### Work required
Exclude the pictures, then quote exactly the lines from the one holding "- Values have" through the last line of the records.

### Source data
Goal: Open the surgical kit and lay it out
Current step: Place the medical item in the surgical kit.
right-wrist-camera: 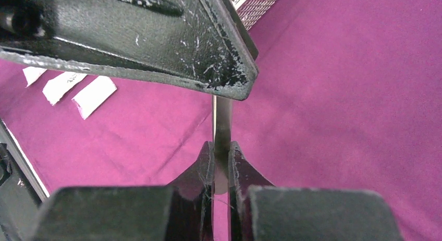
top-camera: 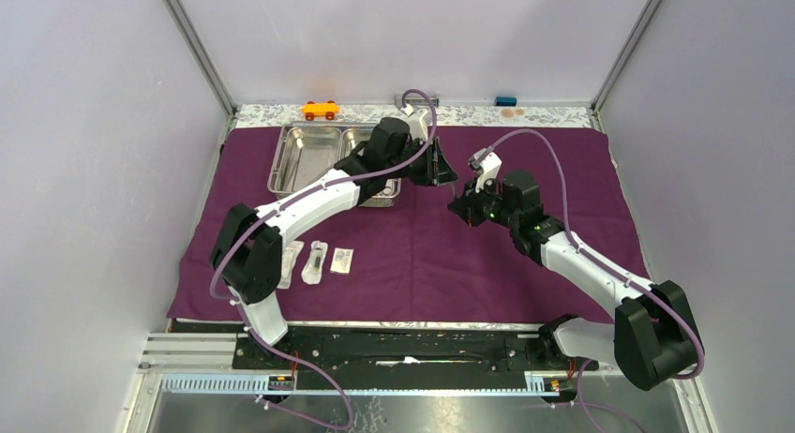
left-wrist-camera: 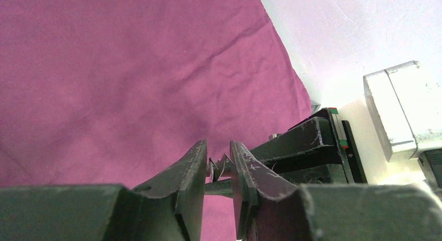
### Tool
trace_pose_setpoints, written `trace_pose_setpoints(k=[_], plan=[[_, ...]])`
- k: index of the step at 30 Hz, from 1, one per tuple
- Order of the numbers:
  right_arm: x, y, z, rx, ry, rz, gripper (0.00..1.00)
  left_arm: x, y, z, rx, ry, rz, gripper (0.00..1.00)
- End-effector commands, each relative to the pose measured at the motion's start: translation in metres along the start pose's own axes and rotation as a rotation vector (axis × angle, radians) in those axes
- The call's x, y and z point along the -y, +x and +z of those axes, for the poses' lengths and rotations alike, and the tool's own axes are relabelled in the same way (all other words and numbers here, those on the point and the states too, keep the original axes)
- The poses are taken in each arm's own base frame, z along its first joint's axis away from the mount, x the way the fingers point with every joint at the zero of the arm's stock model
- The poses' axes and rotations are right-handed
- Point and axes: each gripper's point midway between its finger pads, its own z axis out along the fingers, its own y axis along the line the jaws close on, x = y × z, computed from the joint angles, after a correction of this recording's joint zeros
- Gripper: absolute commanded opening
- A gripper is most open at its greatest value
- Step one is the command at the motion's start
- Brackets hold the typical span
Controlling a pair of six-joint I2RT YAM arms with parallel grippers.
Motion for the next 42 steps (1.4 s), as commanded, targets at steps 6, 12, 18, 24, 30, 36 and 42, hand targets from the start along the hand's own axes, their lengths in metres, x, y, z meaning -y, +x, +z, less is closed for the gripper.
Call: trace_pose_setpoints(k=[6,12,18,24,30,36,42], plan=[[-0.002,-0.029,0.001,0.068,0.006,-0.036,0.0,0.009,-0.012,0.004,0.026,0.012,0.011,0.19],[-0.003,-0.029,0.001,0.072,0.003,-0.044,0.0,0.002,-0.012,0.003,0.029,-0.03,0.012,0.21],[0.002,-0.027,0.002,0.065,0.026,-0.046,0.0,0.005,-0.014,0.0,0.035,-0.03,0.003,0.44],[0.004,-0.027,0.002,0.064,0.037,-0.047,0.0,0.007,-0.008,-0.003,0.032,-0.027,0.001,0.44],[0.005,-0.027,0.002,0.061,0.041,-0.049,0.0,0.011,-0.004,0.002,0.017,-0.015,0.006,0.32],[0.006,-0.026,0.002,0.058,0.045,-0.053,0.0,0.011,-0.002,0.003,0.009,-0.012,0.008,0.19],[0.001,-0.025,0.001,0.063,0.013,-0.065,0.08,0.006,-0.005,-0.002,0.018,-0.05,0.057,0.02]])
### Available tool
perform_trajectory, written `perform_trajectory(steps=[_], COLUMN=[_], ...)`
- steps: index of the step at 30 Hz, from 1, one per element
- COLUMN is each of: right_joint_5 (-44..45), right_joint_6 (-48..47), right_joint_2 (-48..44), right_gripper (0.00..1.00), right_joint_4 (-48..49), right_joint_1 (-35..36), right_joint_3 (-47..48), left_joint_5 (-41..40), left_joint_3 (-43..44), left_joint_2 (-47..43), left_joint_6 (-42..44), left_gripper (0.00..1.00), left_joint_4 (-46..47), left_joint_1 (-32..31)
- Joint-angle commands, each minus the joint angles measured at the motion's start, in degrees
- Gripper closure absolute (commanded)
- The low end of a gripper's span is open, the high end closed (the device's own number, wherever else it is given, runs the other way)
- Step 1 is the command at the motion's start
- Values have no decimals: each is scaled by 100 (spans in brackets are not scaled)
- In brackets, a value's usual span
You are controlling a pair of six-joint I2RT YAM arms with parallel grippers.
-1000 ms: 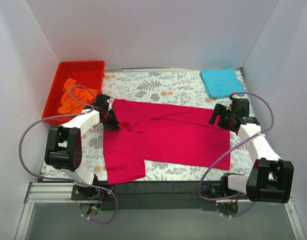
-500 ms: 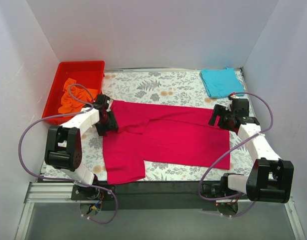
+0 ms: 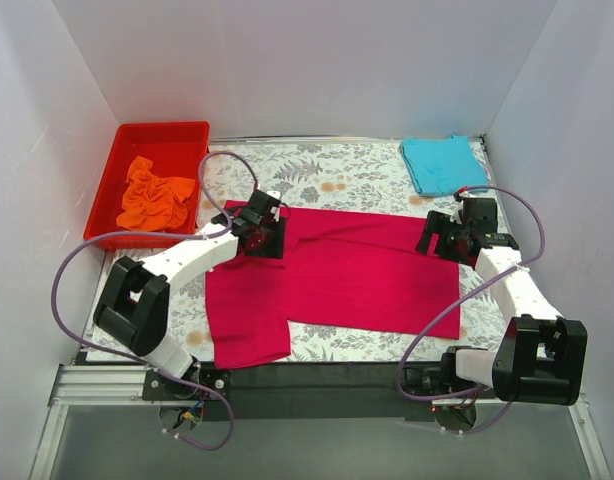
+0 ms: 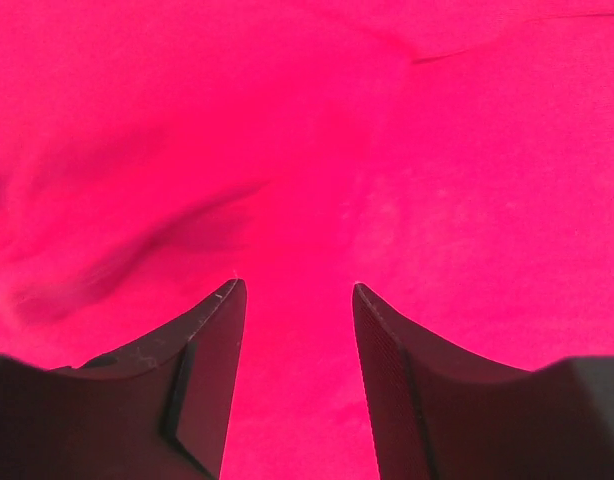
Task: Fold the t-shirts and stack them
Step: Fold the tshirt
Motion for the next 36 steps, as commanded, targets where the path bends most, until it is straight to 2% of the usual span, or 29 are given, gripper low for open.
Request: perform_trajectory(steps=[1,9,18,23,29,36], right_joint_5=[-74,-109,-83,-74,-48,57], right_joint_6=[-117,-108,-126,-117,-117,-135], right_joint_2=[-58,-41,-41,-32,-58,-76], right_gripper=[23,23,22,22,22,22], right_joint_4=[-14,-23,-23,-23,-31,-31], right_joint_1=[3,3,3,3,3,3], right_joint_3=[173,172,129,120,102,164], left_joint_5=[-231,6,234,235,243,682], left_joint_3=[333,616,625,598,712,958], left_joint_2=[355,1075,1367,1437,1376,1261], left_joint_6=[411,596,631,622,640,508], left_gripper=[56,59,62,73,99,100], left_joint_4=[280,377,342,351,290,-246], left_joint_1=[-237,-361,-431,-484,-493,-493])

### Exercise result
- Values have no decimals: each is scaled by 100 (spans in brackets are not scaled)
- In brackets, a value's usual span
You are controlling a pair of six-joint I2RT YAM arms with parallel grippers.
-1000 ms: 
-500 ms: 
+0 ms: 
+0 ms: 
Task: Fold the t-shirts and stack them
Step: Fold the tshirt
Motion for the next 36 steps, as commanded, targets where the path bends most, until it is straight to 2% of the usual span, or 29 are given, gripper low for open.
Request: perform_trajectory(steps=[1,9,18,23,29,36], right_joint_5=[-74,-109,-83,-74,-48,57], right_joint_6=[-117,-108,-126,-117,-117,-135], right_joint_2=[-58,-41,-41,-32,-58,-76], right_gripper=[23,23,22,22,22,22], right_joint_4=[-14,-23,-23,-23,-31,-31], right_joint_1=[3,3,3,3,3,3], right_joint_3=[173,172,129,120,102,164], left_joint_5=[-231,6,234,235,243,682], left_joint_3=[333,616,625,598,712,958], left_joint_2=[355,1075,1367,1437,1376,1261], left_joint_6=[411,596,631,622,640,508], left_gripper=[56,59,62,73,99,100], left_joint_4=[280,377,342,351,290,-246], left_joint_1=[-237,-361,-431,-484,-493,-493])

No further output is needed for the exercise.